**EXERCISE DETAILS:** Look through the data that follows and copy each line with the string "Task".

**MATERIAL PROVIDED:**
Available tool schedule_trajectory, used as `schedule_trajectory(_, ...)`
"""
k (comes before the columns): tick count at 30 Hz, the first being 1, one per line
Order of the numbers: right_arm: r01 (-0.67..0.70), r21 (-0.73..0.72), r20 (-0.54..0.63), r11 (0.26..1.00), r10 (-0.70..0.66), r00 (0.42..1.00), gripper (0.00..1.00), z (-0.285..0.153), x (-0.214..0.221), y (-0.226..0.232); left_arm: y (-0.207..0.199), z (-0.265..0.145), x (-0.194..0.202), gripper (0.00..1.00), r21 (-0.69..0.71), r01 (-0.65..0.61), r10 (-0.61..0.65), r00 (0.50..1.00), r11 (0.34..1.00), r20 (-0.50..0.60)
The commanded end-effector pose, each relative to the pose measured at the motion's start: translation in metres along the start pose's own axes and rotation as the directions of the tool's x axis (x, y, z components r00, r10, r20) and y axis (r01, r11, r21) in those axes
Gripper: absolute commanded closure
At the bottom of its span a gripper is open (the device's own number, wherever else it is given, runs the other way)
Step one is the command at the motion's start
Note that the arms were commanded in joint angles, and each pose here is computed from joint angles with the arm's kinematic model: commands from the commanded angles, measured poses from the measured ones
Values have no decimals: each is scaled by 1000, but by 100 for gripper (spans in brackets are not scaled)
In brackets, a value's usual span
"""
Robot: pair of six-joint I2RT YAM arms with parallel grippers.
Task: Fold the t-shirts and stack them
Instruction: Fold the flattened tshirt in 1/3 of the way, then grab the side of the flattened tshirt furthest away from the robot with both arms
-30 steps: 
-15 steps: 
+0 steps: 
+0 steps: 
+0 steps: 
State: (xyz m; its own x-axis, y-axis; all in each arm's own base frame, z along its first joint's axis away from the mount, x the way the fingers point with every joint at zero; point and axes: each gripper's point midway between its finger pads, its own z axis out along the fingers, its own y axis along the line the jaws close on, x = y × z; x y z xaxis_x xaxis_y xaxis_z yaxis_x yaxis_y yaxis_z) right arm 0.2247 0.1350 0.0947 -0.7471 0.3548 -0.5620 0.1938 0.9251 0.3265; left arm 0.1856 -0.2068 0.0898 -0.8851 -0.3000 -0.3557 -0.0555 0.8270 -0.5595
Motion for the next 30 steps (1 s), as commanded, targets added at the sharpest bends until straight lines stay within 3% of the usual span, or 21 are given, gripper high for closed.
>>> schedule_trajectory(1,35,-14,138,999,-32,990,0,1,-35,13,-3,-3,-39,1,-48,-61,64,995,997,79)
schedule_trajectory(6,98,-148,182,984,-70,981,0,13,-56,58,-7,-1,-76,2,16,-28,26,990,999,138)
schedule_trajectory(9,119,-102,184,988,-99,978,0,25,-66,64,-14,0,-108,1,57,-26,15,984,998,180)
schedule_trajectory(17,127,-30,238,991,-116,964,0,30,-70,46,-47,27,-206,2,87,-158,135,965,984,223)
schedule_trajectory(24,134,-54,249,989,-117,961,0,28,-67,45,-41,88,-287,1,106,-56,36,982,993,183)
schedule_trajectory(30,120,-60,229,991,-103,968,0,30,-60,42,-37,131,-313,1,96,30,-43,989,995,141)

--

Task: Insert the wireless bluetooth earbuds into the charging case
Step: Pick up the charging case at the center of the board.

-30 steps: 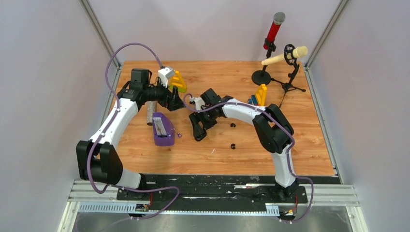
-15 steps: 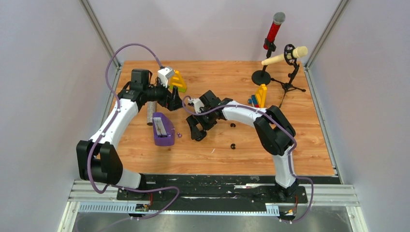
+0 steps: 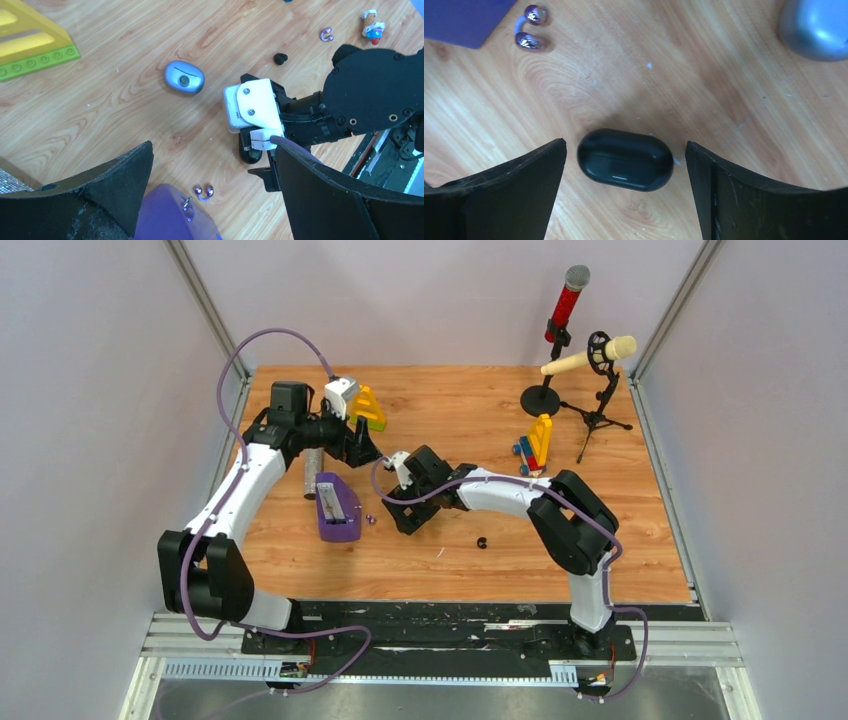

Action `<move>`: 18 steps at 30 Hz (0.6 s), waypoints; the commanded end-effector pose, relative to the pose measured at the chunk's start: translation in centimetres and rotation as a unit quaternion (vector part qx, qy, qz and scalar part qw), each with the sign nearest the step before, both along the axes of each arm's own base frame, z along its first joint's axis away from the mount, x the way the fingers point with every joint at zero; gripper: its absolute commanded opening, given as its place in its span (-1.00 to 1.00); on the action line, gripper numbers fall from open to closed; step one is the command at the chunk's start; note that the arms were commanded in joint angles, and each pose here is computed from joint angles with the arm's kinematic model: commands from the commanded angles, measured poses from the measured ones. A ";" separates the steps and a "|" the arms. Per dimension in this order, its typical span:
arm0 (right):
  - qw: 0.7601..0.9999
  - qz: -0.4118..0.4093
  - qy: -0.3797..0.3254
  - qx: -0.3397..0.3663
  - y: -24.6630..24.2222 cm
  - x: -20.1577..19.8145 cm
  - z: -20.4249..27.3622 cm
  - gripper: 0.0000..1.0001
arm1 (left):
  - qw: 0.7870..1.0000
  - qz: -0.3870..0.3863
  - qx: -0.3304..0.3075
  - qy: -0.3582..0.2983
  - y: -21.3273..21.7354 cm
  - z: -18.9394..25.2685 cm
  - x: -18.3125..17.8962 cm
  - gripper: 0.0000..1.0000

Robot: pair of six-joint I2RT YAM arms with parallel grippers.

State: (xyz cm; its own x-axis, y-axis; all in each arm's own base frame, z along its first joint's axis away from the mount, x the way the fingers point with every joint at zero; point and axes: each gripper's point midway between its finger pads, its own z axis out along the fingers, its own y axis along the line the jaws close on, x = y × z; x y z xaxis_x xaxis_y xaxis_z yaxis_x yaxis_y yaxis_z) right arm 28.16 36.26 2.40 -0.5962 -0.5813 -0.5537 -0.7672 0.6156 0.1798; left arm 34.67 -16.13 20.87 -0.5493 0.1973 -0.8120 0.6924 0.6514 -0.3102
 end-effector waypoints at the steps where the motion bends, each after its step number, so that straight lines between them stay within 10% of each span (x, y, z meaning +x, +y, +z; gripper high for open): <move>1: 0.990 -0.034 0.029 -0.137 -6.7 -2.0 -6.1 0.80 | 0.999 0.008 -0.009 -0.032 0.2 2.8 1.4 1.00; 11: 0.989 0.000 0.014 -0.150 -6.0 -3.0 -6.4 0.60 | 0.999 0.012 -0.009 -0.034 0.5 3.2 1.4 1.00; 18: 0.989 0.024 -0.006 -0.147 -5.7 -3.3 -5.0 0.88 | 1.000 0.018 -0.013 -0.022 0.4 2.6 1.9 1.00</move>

**WRITTEN REPLY:**
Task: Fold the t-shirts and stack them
Task: Insert the wireless bluetooth earbuds into the charging case

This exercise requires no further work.